## Work request
Below are some records. Pull every line that contains the word "slipper".

Collected data entries:
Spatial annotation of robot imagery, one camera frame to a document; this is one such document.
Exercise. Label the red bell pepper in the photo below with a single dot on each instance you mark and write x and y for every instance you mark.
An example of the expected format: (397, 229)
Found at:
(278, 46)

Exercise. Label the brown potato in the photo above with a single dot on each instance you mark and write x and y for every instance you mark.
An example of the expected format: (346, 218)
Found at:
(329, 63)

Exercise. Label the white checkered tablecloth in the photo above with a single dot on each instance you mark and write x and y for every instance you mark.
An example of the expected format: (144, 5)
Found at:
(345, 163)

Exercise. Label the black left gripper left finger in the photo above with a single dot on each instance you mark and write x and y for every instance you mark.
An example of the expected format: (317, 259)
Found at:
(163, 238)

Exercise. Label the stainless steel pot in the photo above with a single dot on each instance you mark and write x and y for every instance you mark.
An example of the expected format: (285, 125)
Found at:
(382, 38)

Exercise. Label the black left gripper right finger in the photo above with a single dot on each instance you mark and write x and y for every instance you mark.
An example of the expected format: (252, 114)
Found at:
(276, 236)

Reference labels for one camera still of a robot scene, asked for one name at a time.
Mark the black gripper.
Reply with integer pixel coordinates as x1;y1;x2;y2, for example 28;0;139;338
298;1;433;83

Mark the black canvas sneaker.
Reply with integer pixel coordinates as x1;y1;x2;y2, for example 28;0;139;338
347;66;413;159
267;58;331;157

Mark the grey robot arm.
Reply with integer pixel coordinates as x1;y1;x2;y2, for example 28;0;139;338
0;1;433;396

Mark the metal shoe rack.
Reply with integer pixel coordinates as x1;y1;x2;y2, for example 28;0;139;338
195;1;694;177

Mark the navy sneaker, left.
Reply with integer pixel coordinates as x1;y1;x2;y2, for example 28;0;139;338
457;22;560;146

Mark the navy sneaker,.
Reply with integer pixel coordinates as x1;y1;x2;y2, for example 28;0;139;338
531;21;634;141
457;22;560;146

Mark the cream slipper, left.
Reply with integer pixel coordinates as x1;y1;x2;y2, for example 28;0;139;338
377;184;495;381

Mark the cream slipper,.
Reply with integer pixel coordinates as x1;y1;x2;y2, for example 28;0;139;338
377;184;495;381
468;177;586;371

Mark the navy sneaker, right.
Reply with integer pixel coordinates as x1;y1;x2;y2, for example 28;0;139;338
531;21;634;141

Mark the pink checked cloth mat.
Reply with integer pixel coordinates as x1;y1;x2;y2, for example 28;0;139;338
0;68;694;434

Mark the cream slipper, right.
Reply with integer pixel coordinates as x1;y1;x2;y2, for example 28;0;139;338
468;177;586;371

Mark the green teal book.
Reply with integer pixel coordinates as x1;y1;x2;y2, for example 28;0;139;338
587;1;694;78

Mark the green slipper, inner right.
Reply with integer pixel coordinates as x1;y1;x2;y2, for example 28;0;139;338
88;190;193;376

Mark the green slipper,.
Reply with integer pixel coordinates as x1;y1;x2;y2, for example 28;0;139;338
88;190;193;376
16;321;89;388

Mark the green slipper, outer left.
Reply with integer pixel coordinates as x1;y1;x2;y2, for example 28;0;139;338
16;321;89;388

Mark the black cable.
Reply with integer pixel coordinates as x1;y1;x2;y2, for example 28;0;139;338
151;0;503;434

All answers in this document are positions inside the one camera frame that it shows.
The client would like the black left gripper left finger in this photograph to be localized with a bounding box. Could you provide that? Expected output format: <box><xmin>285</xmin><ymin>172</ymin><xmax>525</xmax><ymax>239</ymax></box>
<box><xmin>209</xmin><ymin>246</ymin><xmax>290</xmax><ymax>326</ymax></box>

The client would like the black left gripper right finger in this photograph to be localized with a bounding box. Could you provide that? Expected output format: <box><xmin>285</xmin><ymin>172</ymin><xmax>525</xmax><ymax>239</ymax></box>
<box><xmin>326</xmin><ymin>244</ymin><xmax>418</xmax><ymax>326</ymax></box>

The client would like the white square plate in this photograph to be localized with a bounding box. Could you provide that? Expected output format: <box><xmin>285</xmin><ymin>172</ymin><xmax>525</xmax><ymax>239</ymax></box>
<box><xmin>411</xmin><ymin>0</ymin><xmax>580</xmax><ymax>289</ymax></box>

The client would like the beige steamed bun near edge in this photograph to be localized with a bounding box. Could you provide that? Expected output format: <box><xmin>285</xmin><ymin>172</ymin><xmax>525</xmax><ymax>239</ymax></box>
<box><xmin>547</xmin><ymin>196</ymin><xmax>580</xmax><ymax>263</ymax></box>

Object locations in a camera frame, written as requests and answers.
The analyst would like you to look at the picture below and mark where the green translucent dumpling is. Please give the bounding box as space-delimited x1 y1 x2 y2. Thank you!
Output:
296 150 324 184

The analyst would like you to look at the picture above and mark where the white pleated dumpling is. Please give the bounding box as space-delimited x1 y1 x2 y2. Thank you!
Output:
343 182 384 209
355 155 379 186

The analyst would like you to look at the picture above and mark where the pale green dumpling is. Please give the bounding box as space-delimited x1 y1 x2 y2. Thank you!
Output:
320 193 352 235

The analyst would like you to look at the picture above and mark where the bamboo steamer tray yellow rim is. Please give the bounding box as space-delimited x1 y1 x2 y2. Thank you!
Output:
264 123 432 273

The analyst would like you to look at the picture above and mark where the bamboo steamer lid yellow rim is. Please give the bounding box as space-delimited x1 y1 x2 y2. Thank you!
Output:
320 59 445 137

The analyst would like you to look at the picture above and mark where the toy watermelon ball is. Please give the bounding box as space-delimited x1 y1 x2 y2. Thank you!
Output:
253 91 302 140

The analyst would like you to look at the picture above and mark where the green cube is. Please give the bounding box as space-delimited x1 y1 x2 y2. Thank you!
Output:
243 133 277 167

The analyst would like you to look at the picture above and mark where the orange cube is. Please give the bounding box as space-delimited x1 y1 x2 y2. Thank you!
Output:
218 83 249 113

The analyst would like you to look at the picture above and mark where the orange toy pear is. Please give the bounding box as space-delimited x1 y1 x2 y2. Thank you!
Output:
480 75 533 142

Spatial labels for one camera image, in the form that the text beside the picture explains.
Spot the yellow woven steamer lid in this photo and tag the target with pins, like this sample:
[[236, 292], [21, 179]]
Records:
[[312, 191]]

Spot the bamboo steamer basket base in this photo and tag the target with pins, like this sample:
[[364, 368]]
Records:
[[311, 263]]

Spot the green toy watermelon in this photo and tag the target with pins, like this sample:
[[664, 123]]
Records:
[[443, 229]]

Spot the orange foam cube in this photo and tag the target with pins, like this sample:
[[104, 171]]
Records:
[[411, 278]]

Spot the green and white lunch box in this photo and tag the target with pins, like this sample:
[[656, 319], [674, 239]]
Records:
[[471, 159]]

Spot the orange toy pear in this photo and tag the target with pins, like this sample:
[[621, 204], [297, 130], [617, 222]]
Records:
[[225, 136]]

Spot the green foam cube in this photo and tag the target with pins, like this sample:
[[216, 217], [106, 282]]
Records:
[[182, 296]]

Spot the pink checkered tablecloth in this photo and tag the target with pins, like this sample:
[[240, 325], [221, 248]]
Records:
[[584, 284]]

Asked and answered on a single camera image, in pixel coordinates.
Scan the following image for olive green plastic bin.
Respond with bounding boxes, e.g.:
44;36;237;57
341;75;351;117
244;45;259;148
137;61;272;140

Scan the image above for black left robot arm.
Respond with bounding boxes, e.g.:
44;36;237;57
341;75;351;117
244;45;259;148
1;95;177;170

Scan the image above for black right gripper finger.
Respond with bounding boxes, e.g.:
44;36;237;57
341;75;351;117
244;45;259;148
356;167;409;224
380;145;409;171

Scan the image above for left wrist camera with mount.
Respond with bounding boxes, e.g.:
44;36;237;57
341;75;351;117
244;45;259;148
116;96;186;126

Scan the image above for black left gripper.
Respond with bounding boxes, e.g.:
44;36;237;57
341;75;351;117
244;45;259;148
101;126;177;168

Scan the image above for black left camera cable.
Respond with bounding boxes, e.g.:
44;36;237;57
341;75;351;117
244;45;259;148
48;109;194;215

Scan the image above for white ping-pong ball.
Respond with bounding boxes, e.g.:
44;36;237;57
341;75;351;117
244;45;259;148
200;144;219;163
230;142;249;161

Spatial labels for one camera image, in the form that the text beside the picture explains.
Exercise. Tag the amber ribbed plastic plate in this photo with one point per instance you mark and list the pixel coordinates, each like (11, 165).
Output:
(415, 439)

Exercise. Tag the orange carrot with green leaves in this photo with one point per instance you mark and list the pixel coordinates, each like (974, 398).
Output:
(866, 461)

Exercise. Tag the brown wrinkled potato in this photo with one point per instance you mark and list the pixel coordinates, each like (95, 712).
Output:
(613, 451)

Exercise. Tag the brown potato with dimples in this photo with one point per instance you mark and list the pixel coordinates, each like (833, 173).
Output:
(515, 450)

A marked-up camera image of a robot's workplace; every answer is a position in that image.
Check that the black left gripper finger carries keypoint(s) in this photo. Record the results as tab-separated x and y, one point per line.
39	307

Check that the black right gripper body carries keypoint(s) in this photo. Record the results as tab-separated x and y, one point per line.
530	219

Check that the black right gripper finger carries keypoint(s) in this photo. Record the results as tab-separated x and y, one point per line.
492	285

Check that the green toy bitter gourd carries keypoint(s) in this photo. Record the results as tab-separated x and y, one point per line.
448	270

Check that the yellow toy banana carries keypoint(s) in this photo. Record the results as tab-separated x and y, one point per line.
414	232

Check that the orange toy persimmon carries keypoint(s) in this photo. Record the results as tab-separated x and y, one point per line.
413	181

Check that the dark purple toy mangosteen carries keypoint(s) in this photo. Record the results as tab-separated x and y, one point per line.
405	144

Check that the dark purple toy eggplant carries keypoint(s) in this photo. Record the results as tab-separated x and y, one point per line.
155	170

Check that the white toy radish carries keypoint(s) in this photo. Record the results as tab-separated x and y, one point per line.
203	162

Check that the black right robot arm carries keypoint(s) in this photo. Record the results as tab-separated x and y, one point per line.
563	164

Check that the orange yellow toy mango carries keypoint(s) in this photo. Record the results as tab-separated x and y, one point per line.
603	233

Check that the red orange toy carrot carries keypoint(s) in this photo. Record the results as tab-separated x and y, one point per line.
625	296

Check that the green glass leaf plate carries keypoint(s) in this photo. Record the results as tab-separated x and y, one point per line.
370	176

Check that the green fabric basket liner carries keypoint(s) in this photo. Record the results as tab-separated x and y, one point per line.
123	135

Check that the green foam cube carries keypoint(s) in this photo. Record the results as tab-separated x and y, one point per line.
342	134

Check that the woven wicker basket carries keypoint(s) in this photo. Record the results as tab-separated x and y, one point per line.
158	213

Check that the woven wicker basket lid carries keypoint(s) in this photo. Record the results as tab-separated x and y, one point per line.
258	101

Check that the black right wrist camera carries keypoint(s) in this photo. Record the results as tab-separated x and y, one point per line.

## Task output
Mark the cream slipper, left.
Mark the cream slipper,.
Mark the cream slipper, right.
Mark the green slipper, inner right.
Mark the green slipper,.
Mark the green slipper, outer left.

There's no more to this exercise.